18.12.25 – Bruxelles. L’Alliance mondiale des vapoteurs (AMV) critique vivement le commissaire européen à la santé, Olivér Várhelyi, pour ses propos tenus lors d’une interview avec Euractiv Affirmer que le vapotage, les sachets de nicotine et le tabac chauffé sont “ 100 % ” aussi nocifs que les cigarettes contredit des décennies de recherches et risque de dissuader des millions de fumeurs de se tourner vers des alternatives moins nocives.
Le directeur de la World Vapers Alliance, Michael Landl, a déclaré que les propos de Várhelyi étaient non seulement erronés, mais aussi dangereux.
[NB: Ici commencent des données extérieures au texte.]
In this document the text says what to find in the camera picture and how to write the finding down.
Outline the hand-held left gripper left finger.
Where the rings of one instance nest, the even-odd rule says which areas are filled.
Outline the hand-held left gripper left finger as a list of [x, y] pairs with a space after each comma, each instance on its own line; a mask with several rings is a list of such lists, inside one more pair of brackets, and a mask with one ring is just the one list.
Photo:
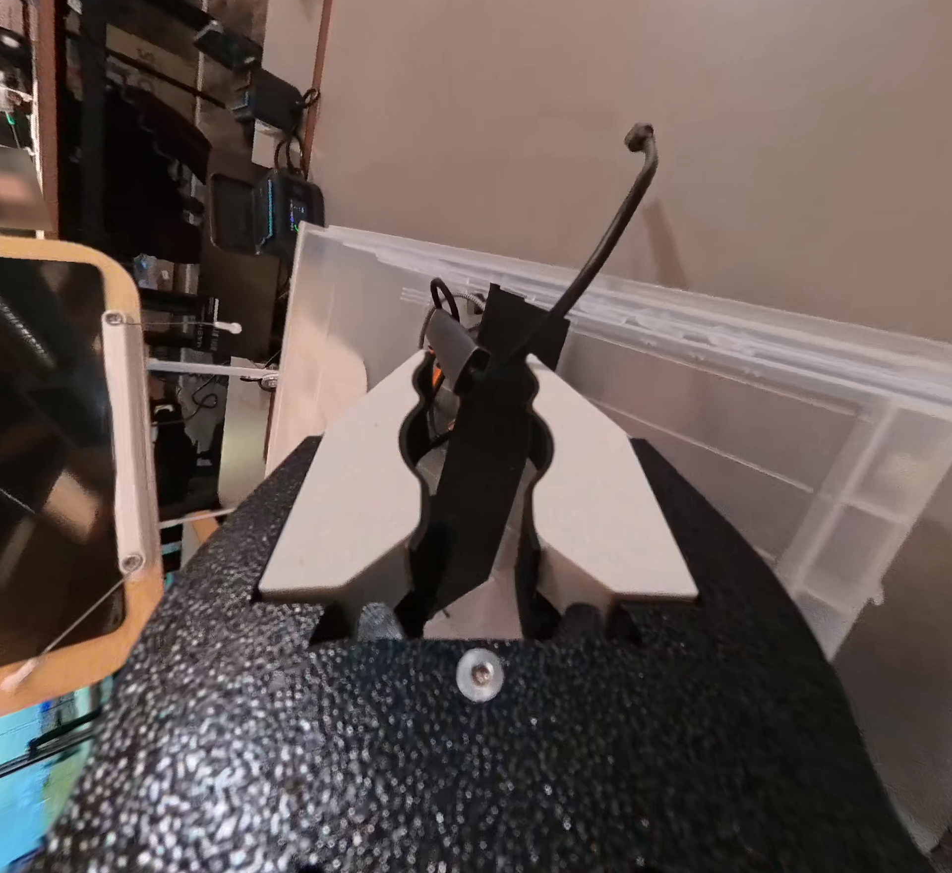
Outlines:
[[261, 602], [317, 607], [312, 639], [354, 639], [369, 606], [421, 610], [433, 364], [416, 350], [318, 440], [257, 584]]

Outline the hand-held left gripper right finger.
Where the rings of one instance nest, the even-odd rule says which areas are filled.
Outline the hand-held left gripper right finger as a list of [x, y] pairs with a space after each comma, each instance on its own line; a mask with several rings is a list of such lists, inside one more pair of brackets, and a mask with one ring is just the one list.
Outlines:
[[548, 639], [573, 606], [684, 603], [697, 584], [625, 430], [537, 357], [527, 413], [534, 475], [523, 498], [518, 616]]

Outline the clear plastic storage bin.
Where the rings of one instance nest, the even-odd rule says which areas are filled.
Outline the clear plastic storage bin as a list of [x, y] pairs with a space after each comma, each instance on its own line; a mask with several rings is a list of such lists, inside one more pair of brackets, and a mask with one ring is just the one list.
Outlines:
[[[306, 225], [266, 475], [417, 350], [434, 277], [547, 309], [571, 273]], [[615, 277], [569, 319], [558, 372], [744, 535], [833, 659], [950, 470], [950, 346]]]

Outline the grey usb hub with cable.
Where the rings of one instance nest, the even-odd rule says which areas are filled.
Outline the grey usb hub with cable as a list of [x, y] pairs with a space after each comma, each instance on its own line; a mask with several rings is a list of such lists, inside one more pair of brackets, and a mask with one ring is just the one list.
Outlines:
[[482, 322], [470, 332], [446, 282], [430, 282], [434, 311], [424, 339], [460, 405], [453, 428], [428, 446], [448, 448], [422, 539], [411, 546], [412, 590], [398, 606], [402, 621], [415, 614], [416, 633], [489, 577], [527, 463], [541, 465], [545, 439], [530, 421], [536, 385], [527, 358], [557, 366], [569, 311], [601, 272], [652, 183], [659, 161], [653, 127], [633, 126], [625, 146], [641, 153], [644, 165], [600, 243], [549, 311], [493, 286]]

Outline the black printed box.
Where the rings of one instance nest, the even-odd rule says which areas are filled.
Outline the black printed box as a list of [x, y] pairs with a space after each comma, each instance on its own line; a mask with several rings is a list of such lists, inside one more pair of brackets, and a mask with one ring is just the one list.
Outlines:
[[212, 354], [222, 332], [215, 327], [219, 300], [179, 291], [140, 289], [142, 328], [150, 348]]

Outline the wood framed dark panel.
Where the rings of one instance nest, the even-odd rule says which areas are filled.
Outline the wood framed dark panel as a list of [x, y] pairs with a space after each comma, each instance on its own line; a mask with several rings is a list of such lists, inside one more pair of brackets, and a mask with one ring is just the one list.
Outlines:
[[2, 715], [116, 672], [164, 590], [140, 293], [2, 236]]

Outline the black power station with screen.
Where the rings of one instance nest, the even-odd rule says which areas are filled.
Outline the black power station with screen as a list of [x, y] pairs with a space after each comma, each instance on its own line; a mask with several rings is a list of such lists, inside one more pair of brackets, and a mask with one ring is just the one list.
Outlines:
[[325, 197], [316, 184], [286, 169], [254, 182], [231, 175], [208, 177], [209, 236], [224, 251], [271, 257], [293, 265], [303, 225], [326, 224]]

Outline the black charger block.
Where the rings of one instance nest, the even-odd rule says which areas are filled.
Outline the black charger block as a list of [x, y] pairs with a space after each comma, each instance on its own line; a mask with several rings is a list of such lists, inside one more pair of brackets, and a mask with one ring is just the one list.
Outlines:
[[304, 109], [304, 96], [291, 83], [261, 66], [242, 77], [235, 91], [231, 113], [241, 123], [261, 123], [282, 132], [297, 128]]
«En affirmant que le vapotage et les sachets de nicotine sont aussi nocifs que les cigarettes, le commissaire mène en réalité une campagne de marketing en faveur du tabagisme. Les fumeurs qui auraient pu passer à d'autres cigarettes resteront fumeurs, et le nombre de décès augmentera. C'est exactement le contraire de ce que devrait faire un commissaire à la santé.”
Indépendant études et revues Des études commandées par des gouvernements et des organismes de santé publique du monde entier concluent systématiquement que ces produits sont bien moins nocifs que le tabac. Elles montrent également que ces produits aident les fumeurs à arrêter et que ceux qui passent complètement à ces alternatives peuvent réduire considérablement leur risque de maladies liées au tabagisme. L'affirmation de Várhelyi occulte ces preuves et induit le public en erreur quant aux risques réels.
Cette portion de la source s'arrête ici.